### EXERCISE OBJECTIVE:
Where a line below holds the string "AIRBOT", that line goes into the answer.

Records from a dataset
------------------------------------------------------------------------
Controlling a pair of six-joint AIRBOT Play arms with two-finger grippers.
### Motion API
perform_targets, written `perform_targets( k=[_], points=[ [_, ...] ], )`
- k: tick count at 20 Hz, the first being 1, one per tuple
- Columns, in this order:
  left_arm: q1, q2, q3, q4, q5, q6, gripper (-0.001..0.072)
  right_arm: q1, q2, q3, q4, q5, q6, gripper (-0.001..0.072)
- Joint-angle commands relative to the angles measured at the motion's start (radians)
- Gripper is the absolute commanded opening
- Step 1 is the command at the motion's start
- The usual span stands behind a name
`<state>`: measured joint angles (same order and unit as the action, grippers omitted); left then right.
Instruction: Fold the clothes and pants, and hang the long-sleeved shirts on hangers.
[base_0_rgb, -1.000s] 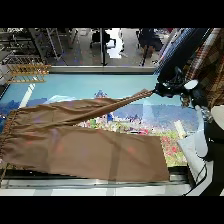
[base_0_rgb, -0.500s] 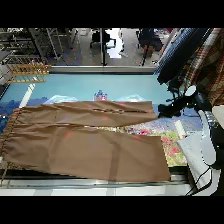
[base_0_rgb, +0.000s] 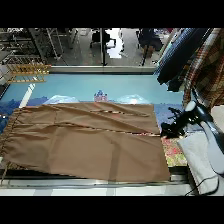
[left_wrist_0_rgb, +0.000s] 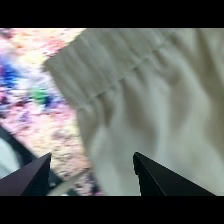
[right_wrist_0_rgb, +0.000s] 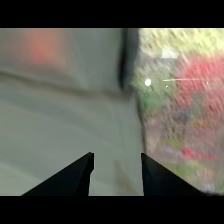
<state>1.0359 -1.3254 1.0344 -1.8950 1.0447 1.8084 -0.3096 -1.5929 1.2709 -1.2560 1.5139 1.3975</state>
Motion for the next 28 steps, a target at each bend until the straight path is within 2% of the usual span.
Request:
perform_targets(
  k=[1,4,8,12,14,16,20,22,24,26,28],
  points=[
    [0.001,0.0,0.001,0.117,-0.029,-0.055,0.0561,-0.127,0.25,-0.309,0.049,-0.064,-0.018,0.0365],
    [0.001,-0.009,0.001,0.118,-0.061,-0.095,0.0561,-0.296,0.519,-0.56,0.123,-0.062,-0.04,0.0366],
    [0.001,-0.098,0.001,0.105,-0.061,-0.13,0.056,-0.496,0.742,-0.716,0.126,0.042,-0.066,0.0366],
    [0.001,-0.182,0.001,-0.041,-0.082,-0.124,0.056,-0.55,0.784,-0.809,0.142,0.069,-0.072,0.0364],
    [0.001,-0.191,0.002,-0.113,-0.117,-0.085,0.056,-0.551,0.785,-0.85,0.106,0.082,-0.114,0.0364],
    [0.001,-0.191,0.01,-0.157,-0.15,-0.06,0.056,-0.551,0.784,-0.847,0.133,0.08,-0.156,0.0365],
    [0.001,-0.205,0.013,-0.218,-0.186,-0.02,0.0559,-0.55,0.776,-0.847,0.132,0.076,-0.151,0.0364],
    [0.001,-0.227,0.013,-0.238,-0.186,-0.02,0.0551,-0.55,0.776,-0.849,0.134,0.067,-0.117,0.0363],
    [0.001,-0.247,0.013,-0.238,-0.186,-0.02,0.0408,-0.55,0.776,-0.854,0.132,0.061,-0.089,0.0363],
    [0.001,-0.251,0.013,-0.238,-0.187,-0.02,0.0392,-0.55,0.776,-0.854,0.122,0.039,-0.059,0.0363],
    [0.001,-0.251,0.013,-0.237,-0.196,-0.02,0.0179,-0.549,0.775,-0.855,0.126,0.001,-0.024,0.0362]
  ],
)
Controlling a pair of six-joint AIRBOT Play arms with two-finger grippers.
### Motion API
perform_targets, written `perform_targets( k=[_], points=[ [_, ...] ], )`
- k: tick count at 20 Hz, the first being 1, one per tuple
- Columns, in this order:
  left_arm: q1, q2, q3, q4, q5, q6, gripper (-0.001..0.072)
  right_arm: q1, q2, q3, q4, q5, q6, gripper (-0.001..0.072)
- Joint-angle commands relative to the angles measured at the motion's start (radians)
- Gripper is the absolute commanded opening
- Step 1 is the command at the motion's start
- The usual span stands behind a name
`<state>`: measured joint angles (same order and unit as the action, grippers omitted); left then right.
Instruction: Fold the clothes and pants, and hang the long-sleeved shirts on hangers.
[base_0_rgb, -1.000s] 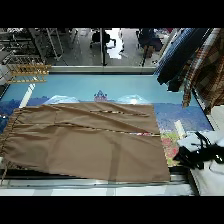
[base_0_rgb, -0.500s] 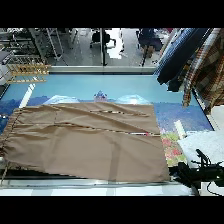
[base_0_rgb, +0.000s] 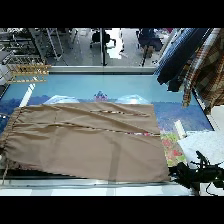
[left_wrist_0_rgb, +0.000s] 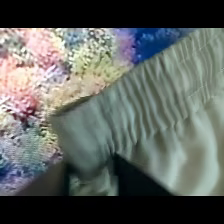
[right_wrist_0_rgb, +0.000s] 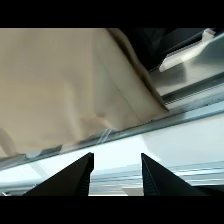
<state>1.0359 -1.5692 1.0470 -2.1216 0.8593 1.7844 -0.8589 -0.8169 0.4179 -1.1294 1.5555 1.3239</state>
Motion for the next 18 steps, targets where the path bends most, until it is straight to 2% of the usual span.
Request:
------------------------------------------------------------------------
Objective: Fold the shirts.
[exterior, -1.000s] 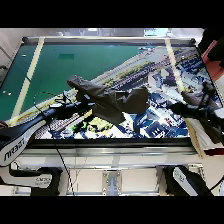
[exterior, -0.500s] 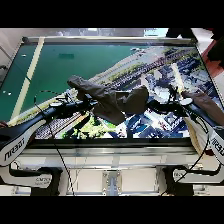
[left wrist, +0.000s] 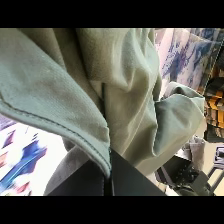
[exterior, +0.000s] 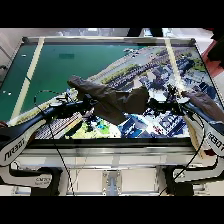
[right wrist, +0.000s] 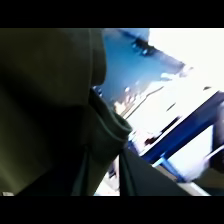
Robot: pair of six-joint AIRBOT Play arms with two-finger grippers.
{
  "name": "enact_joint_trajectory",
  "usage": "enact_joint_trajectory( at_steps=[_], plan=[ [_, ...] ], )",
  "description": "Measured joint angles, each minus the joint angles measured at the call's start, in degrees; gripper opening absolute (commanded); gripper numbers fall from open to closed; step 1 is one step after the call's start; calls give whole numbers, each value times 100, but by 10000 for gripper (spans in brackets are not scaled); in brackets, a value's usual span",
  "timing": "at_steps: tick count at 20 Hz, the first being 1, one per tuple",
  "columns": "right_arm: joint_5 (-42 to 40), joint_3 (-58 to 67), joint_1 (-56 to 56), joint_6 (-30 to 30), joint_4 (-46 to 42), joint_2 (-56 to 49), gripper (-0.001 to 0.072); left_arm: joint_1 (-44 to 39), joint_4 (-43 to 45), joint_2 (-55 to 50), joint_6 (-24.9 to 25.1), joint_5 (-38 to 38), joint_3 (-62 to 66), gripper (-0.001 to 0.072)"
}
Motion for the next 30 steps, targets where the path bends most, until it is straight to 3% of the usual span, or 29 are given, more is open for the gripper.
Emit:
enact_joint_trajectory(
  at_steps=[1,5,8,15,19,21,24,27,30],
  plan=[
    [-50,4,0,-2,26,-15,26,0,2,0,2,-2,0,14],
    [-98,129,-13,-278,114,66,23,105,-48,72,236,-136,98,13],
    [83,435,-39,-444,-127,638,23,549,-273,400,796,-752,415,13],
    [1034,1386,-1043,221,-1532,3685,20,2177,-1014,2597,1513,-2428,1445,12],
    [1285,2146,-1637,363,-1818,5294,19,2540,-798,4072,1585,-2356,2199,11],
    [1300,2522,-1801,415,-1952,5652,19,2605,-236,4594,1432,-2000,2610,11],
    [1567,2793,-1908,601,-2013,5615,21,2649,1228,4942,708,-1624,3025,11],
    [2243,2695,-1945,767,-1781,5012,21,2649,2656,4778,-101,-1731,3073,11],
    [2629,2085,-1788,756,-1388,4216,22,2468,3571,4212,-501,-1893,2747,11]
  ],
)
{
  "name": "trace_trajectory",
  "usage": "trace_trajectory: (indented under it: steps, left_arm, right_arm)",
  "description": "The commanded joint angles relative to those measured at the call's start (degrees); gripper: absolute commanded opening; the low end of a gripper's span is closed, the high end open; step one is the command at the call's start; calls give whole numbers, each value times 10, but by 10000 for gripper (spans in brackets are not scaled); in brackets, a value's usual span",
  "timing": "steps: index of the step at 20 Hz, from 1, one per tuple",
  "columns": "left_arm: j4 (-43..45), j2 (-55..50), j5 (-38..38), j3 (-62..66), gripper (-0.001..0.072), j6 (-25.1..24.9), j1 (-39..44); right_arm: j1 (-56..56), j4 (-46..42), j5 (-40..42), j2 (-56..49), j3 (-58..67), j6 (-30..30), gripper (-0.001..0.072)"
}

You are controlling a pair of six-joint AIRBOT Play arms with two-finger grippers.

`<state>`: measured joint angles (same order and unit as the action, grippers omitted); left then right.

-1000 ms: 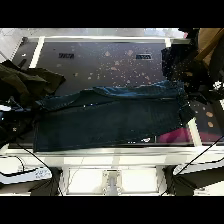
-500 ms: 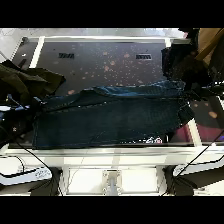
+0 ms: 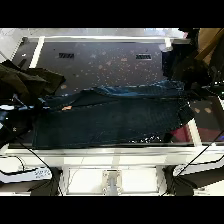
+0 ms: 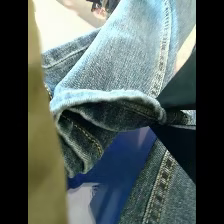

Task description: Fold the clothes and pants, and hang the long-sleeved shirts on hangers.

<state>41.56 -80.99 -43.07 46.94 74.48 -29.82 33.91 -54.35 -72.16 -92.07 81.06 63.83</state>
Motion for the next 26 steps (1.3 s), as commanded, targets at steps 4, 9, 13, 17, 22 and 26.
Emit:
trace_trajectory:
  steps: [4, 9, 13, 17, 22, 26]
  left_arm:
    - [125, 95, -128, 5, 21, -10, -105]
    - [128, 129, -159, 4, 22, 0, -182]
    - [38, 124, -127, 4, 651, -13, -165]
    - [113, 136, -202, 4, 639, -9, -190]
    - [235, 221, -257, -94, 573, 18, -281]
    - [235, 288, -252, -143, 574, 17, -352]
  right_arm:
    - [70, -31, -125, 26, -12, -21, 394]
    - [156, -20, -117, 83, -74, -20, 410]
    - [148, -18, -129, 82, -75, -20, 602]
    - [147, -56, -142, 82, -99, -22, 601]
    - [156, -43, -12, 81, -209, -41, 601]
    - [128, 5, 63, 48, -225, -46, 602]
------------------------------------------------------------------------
### SOLUTION FOR THIS PROBLEM:
Controlling a pair of six-joint AIRBOT Play arms with two-finger grippers.
Controlling a pair of six-joint AIRBOT Play arms with two-finger grippers.
Robot: pair of six-joint AIRBOT Play arms with two-finger grippers.
You are controlling a pair of six-joint AIRBOT Play arms with two-finger grippers.

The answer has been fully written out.